■ GOAL OF THE EXERCISE:
When the string "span" is part of a line in the data below, report the whole line.
>>
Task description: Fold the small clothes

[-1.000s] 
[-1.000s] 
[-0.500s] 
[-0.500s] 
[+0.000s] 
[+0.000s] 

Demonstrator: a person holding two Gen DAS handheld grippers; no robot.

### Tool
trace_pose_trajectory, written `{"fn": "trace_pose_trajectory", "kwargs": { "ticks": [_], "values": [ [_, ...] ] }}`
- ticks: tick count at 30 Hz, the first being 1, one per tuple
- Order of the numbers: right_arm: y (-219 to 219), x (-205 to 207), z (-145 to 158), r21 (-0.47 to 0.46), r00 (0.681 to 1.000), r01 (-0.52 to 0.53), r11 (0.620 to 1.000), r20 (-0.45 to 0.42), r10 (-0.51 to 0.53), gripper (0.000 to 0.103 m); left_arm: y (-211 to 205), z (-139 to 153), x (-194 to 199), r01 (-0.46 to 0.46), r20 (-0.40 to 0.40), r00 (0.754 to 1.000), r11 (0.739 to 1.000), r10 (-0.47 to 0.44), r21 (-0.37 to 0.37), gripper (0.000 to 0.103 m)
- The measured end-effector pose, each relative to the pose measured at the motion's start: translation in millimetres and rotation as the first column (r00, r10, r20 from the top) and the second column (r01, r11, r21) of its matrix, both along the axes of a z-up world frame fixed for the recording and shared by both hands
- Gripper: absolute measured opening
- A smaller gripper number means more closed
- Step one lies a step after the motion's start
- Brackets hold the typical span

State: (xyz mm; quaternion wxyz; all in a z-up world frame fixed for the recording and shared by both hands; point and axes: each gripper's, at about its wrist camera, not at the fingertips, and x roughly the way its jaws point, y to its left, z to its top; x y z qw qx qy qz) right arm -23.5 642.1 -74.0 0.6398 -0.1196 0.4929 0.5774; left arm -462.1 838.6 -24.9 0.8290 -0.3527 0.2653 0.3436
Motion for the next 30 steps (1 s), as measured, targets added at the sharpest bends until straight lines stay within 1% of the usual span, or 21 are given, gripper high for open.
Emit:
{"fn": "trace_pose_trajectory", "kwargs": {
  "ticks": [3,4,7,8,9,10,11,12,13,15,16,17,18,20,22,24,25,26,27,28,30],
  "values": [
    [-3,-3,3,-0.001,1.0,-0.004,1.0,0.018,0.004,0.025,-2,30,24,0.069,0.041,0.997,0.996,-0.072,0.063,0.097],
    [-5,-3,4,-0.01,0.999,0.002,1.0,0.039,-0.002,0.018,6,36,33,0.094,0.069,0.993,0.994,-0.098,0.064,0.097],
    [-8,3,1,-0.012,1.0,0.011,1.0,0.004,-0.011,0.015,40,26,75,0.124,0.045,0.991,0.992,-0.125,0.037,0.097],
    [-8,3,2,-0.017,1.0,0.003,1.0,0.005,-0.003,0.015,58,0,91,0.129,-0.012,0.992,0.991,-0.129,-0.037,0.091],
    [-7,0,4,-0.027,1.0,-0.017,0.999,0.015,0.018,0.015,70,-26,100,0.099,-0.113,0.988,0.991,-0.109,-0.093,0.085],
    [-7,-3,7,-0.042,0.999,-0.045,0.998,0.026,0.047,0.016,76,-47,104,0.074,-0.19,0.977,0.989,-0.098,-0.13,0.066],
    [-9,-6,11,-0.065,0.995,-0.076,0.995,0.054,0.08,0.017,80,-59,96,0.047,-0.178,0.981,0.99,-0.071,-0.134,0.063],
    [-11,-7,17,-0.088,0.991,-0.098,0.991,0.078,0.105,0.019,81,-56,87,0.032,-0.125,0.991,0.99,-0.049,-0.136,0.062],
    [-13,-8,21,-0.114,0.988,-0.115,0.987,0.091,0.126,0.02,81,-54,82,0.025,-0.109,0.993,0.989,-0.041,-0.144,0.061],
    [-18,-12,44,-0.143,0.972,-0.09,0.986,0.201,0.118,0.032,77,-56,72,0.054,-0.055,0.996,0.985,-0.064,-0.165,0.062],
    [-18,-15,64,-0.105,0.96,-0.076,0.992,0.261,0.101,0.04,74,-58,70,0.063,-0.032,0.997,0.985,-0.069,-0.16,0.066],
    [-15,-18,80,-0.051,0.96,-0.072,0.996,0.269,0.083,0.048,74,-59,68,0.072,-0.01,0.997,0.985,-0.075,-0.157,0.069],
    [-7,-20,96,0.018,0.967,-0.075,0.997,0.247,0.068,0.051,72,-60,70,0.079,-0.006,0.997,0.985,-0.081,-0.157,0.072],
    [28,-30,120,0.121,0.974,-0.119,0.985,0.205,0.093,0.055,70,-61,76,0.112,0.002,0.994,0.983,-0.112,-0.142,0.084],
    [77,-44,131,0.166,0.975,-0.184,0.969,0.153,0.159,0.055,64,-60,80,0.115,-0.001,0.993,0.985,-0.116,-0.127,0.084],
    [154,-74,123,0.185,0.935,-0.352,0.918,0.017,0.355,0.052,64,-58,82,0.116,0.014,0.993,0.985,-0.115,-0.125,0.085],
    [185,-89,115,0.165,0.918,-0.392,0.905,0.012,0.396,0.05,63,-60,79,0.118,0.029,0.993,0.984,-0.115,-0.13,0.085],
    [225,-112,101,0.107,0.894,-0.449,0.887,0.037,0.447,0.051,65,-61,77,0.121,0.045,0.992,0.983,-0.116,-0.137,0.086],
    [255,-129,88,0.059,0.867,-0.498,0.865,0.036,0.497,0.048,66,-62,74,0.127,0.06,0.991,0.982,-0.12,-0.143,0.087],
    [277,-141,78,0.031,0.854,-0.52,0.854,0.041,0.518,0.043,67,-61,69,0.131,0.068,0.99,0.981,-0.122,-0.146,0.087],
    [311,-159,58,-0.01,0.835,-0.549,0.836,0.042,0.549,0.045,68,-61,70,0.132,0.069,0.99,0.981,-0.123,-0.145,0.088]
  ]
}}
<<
■ OUTPUT FOR THIS EXERCISE:
- Brackets hold the typical span
Motion for the next 30 steps (1 s), as measured, targets added at the sharpest bends until straight lines stay within 1% of the usual span, or 21 are given, gripper high for open.

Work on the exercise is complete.